Items 1 and 2 are very heavy lifts, requiring a good deal of record-searching. Item 3 is the poisonous type of intimidation that comes from someone making a long list of “forbiddens” that is meant to seem so all-encompassing that people will just back down under its onslaught and not try to fight it.

We choose to fight it by reading it through. The first list of topics is clearly meant to be red-hot; that is, most likely any book on any of these topics is perverse and bad for students. This includes human sexuality, a rather broad topic. We know from long experience that human sexuality is dog-whistle code for “sex ed or birth control”, HIV and AIDS the same for “homosexuality”, and explicit or graphic sexual behavior is also, in most cases of Republican protest, code for “gay”.

The second list is just the usual “anything that makes white students aware of white racism is racist against whites because it makes them feel bad when they haven’t done anything wrong–“why are you blaming white kids in 2021 for slavery??”–and/or judges them guilty until proven innocent. “…consciously or unconsciously” at the end is particularly revealing of the extent to which these lawmakers are drunk on their power. Whatever the intention of the material, if a white male individual finds fault with it, out it goes.

Governor Abbott’s letter to the Texas Association of School Boards carries on in the same vein:

A growing number of parents of Texas students are becoming increasingly alarmed about some of the books and other content found in public school libraries are extremely inappropriate in the public education system. The most flagrant examples include clearly pornographic images and substance that have no place in the Texas public education system.

These parents are rightfully angry.

Books and “other content” that have “clearly” pornographic images and… “substance”… The vagueness is, to borrow a phrase, at once conscious and unconscious. Using scary umbrella words like “pornography” is a conscious attempt to pre-empt any pushback on the Republican book banning process. Who would defend pornography, or ask what you mean by the word, ask for concrete examples and definitions? What kind of monster would get fired and possibly jailed for doing that?

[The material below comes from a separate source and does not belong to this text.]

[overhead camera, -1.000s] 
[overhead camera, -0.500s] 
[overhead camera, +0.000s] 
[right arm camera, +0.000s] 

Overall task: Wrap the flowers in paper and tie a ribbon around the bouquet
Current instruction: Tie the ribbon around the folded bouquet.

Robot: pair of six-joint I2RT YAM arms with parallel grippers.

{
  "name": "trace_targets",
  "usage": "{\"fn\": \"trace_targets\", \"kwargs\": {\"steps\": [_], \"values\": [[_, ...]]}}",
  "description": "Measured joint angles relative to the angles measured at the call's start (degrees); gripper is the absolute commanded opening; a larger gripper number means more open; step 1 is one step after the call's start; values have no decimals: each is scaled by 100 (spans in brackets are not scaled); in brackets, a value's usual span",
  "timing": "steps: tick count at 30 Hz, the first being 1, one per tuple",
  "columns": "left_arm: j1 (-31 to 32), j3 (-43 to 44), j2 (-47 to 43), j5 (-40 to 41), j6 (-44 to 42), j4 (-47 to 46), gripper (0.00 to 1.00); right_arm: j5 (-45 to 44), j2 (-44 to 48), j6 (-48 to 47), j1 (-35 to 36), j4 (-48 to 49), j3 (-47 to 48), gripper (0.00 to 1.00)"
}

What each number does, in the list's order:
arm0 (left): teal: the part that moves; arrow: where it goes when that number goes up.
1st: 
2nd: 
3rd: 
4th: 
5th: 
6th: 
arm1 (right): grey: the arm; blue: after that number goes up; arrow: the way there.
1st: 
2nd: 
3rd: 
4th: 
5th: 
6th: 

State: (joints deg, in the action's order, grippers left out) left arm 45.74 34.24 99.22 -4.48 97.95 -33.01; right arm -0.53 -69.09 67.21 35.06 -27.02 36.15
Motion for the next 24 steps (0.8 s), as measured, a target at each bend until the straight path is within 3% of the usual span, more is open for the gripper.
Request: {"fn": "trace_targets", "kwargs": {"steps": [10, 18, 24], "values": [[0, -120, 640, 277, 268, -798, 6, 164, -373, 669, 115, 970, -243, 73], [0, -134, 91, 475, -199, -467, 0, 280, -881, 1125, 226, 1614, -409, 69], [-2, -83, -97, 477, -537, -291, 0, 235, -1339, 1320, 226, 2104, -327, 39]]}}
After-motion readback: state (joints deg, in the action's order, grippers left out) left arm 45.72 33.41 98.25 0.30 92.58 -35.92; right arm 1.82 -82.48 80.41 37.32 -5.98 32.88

Using 100% meaningless words like “substance” is a conscious attempt to pile on more threat–these things are so bad we can’t even name them; we just hint that it’s even worse than printed materials. In this way, it’s unconscious of the fact that it’s so vague as to be meaningless. Unless you are terrified into submission by the mere thought of the governor rebuking you, you’re going to laugh at the random and obviously bogus use of the word.

Parents feature repeatedly in Abbott’s letter. But how many is “a growing number”, and how are they finding out about “some” of the books and “other content” in public school libraries that are “extremely inappropriate”? The lack of hard data is damning. Anyone can say “lots of people don’t like this”; proving it is another story. Allegedly, the inventory that Krause demands will be Step 1 in carefully reading and assessing each title to judge its appropriateness. But one feels this will not really be the case. Instead, every material on the 850-item list will be confiscated and–who knows?–perhaps burned by police or the army in a public square, with speeches and rioting, just like the 1930s.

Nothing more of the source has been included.